(WHAT THE TASK ASKS):
Only lines that contain the word "would" belong in the answer; copy them from the records below.

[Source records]
----
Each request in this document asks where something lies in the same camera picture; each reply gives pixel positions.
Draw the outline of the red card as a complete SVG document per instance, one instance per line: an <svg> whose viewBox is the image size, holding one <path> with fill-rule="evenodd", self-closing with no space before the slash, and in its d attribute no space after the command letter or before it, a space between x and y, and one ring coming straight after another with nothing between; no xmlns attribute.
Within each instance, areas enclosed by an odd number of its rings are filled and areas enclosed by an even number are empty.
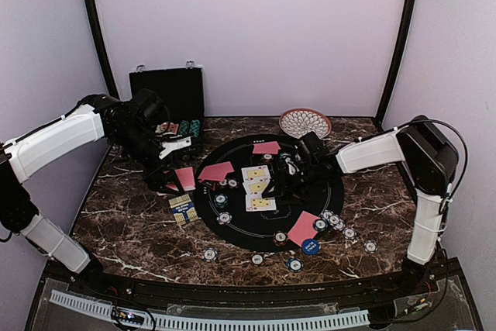
<svg viewBox="0 0 496 331"><path fill-rule="evenodd" d="M270 154L277 155L281 147L277 141L255 143L253 145L253 154Z"/></svg>
<svg viewBox="0 0 496 331"><path fill-rule="evenodd" d="M314 222L318 218L316 215L303 211L289 230L288 239L299 247L305 240L313 239L318 234L318 231L314 228Z"/></svg>
<svg viewBox="0 0 496 331"><path fill-rule="evenodd" d="M234 172L234 168L230 161L220 164L212 164L205 166L198 175L199 181L224 181L226 176Z"/></svg>

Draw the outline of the red triangular all-in button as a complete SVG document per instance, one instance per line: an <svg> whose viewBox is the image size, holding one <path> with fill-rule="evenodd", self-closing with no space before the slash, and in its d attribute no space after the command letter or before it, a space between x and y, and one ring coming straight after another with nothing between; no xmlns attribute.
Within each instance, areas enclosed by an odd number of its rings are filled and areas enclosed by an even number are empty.
<svg viewBox="0 0 496 331"><path fill-rule="evenodd" d="M202 184L206 187L209 188L210 190L215 191L218 187L218 182L217 181L209 181L209 180L204 180Z"/></svg>

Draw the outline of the blue small blind button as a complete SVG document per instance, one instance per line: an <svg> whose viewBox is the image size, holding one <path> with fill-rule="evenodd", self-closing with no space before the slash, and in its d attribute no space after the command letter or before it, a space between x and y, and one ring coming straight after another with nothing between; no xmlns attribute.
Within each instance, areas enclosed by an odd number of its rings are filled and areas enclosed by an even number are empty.
<svg viewBox="0 0 496 331"><path fill-rule="evenodd" d="M305 255L315 256L320 251L320 245L315 239L306 239L301 244L301 249Z"/></svg>

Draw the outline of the brown white chip stack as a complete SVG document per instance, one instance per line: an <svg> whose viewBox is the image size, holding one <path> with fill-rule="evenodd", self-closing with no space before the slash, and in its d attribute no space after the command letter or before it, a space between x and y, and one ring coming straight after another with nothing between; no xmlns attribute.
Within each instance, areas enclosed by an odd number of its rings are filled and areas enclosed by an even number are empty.
<svg viewBox="0 0 496 331"><path fill-rule="evenodd" d="M264 259L263 259L263 256L260 255L260 254L254 254L252 257L251 257L251 263L253 265L257 265L257 266L260 266L262 263L264 262Z"/></svg>

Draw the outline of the blue white chip stack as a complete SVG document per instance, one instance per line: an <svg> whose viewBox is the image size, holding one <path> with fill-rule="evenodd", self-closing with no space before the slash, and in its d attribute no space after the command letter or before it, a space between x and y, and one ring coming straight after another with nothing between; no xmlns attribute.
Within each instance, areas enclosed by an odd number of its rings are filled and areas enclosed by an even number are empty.
<svg viewBox="0 0 496 331"><path fill-rule="evenodd" d="M217 260L217 258L218 258L217 251L211 247L206 248L202 253L202 259L205 262L213 262Z"/></svg>

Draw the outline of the red playing card deck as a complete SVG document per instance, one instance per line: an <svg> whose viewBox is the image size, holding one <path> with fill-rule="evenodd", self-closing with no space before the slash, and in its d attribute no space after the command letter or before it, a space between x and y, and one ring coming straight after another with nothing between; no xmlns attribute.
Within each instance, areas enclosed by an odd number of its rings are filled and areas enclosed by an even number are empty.
<svg viewBox="0 0 496 331"><path fill-rule="evenodd" d="M193 167L179 168L176 169L174 173L177 176L183 191L195 190L195 176L194 176ZM178 191L179 189L177 185L174 183L174 179L170 178L170 181L166 184L165 192L172 193Z"/></svg>

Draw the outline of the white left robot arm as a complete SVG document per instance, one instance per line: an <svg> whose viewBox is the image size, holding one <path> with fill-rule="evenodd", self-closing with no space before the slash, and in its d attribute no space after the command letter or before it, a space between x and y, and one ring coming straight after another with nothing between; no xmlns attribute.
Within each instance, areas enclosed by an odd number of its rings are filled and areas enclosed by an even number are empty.
<svg viewBox="0 0 496 331"><path fill-rule="evenodd" d="M174 171L173 154L192 145L190 136L156 132L159 116L167 114L160 97L143 89L129 101L89 95L68 113L1 145L1 226L19 235L51 260L79 274L78 282L93 297L109 291L100 263L66 229L36 206L37 202L82 199L97 158L98 141L115 143L144 170L152 191L179 195L183 187Z"/></svg>

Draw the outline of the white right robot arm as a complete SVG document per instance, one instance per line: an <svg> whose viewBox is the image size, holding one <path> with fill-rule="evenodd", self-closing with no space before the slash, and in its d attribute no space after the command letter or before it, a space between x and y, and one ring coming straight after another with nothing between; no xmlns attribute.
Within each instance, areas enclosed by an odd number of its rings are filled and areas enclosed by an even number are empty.
<svg viewBox="0 0 496 331"><path fill-rule="evenodd" d="M330 150L314 132L294 146L294 156L274 165L263 190L265 198L304 191L317 181L333 181L345 174L401 163L415 190L416 213L406 257L419 265L432 259L446 228L446 215L462 180L456 175L460 156L443 134L444 122L416 116L393 129Z"/></svg>

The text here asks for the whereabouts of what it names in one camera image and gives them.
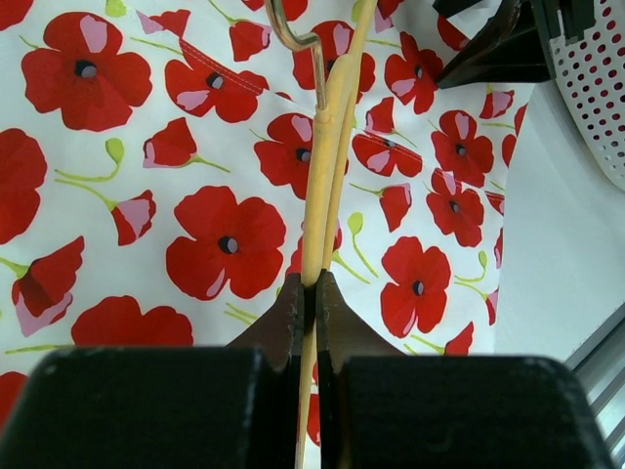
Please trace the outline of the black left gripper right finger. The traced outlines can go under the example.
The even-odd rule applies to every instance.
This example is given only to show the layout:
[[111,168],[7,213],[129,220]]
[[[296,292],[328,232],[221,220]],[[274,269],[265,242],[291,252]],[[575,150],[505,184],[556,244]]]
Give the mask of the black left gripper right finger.
[[586,395],[539,356],[408,356],[315,289],[324,468],[609,468]]

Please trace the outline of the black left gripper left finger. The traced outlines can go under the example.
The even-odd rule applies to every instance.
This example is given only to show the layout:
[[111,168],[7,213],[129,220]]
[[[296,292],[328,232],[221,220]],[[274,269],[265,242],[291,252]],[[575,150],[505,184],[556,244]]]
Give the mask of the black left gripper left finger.
[[223,347],[71,348],[26,381],[1,436],[5,468],[293,468],[305,291]]

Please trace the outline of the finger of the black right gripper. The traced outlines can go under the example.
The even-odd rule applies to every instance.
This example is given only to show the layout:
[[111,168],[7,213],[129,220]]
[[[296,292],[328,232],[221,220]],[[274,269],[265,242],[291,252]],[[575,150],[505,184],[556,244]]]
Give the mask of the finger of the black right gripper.
[[444,66],[441,89],[474,83],[541,83],[555,77],[553,1],[503,0],[484,27]]

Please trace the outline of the yellow hanger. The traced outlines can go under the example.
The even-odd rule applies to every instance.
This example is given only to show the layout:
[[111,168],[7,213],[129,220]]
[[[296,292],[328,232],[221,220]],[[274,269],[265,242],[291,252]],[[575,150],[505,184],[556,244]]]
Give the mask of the yellow hanger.
[[348,146],[354,126],[361,57],[376,5],[375,1],[362,3],[356,29],[347,39],[347,52],[327,70],[321,38],[312,32],[295,34],[287,22],[282,3],[265,3],[271,26],[280,42],[293,52],[312,51],[317,105],[301,264],[301,282],[307,300],[315,297],[315,284],[321,271],[327,270],[332,261]]

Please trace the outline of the red poppy print cloth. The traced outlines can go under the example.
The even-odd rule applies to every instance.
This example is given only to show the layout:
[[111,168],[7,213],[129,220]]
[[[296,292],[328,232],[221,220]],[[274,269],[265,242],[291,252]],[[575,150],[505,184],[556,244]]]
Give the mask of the red poppy print cloth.
[[[532,93],[436,76],[467,37],[381,1],[331,270],[407,355],[494,349],[509,165]],[[260,1],[1,5],[1,421],[49,353],[228,343],[301,269],[313,62]]]

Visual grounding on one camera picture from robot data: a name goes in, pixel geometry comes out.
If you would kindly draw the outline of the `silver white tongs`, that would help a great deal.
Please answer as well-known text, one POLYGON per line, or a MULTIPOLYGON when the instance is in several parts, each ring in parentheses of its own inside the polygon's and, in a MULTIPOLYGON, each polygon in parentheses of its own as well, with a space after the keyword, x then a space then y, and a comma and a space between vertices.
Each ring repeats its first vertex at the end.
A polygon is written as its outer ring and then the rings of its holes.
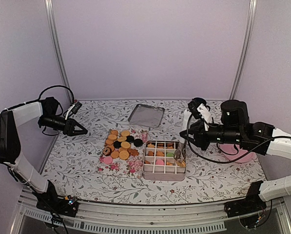
MULTIPOLYGON (((187 123, 190 117, 190 111, 185 109, 183 112, 183 121, 181 126, 181 131, 185 131, 187 129, 187 123)), ((184 149, 185 149, 186 139, 183 137, 180 137, 177 149, 174 153, 174 160, 177 166, 179 167, 186 167, 184 162, 184 149)))

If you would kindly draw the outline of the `pink sandwich cookie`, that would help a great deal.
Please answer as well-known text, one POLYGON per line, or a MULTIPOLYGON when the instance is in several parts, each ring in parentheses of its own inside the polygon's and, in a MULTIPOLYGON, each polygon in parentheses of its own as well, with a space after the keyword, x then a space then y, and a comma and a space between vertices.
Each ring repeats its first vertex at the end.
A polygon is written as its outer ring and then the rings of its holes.
POLYGON ((157 159, 157 160, 155 161, 155 164, 156 164, 156 165, 164 165, 164 160, 162 160, 162 159, 157 159))
POLYGON ((113 163, 113 158, 111 156, 106 156, 104 159, 103 159, 103 163, 109 165, 109 164, 112 164, 113 163))

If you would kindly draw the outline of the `orange leaf cookie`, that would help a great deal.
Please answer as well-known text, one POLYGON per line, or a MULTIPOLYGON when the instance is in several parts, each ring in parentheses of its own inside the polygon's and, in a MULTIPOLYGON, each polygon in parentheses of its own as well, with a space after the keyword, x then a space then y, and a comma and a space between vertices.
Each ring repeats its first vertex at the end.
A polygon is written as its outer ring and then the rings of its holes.
POLYGON ((155 146, 153 144, 151 144, 151 143, 147 145, 147 148, 154 148, 154 147, 155 146))

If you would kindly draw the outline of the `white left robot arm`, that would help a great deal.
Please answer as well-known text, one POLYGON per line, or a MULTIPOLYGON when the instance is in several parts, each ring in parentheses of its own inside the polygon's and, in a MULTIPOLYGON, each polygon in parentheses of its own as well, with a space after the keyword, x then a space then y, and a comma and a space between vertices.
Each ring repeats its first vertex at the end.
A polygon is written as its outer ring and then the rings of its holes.
POLYGON ((66 136, 85 135, 87 129, 71 118, 82 107, 80 102, 71 105, 64 117, 57 115, 59 102, 54 97, 24 102, 0 112, 0 164, 15 173, 39 196, 43 204, 52 212, 62 207, 54 185, 46 180, 24 156, 17 128, 34 120, 39 127, 57 130, 66 136))

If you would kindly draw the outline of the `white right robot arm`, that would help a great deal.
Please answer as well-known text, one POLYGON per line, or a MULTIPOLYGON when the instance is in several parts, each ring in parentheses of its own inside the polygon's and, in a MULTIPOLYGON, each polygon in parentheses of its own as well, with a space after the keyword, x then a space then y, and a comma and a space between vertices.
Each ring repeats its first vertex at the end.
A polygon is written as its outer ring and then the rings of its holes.
MULTIPOLYGON (((250 123, 245 102, 232 99, 221 103, 222 124, 210 123, 213 119, 210 108, 202 98, 193 98, 188 108, 183 122, 185 129, 180 132, 180 136, 198 157, 213 163, 228 164, 254 152, 291 160, 291 134, 264 122, 250 123), (197 122, 190 127, 192 117, 197 122), (207 150, 210 143, 216 143, 239 145, 240 149, 247 152, 231 161, 219 162, 199 155, 192 149, 191 143, 203 151, 207 150)), ((260 205, 260 201, 266 202, 287 195, 291 195, 291 175, 271 181, 258 181, 250 185, 241 208, 251 213, 260 205)))
----
(ANSWER SPACE):
If you would kindly draw the outline of the `silver white tongs`, that would help a great deal.
If you would kindly draw the outline of the `pink sandwich cookie`, that would help a great deal.
If you would kindly draw the outline of the `orange leaf cookie`, that would help a great deal.
If you would kindly draw the outline of the `white left robot arm`, that would help a great deal.
If you would kindly draw the outline of the `white right robot arm`, that would help a great deal.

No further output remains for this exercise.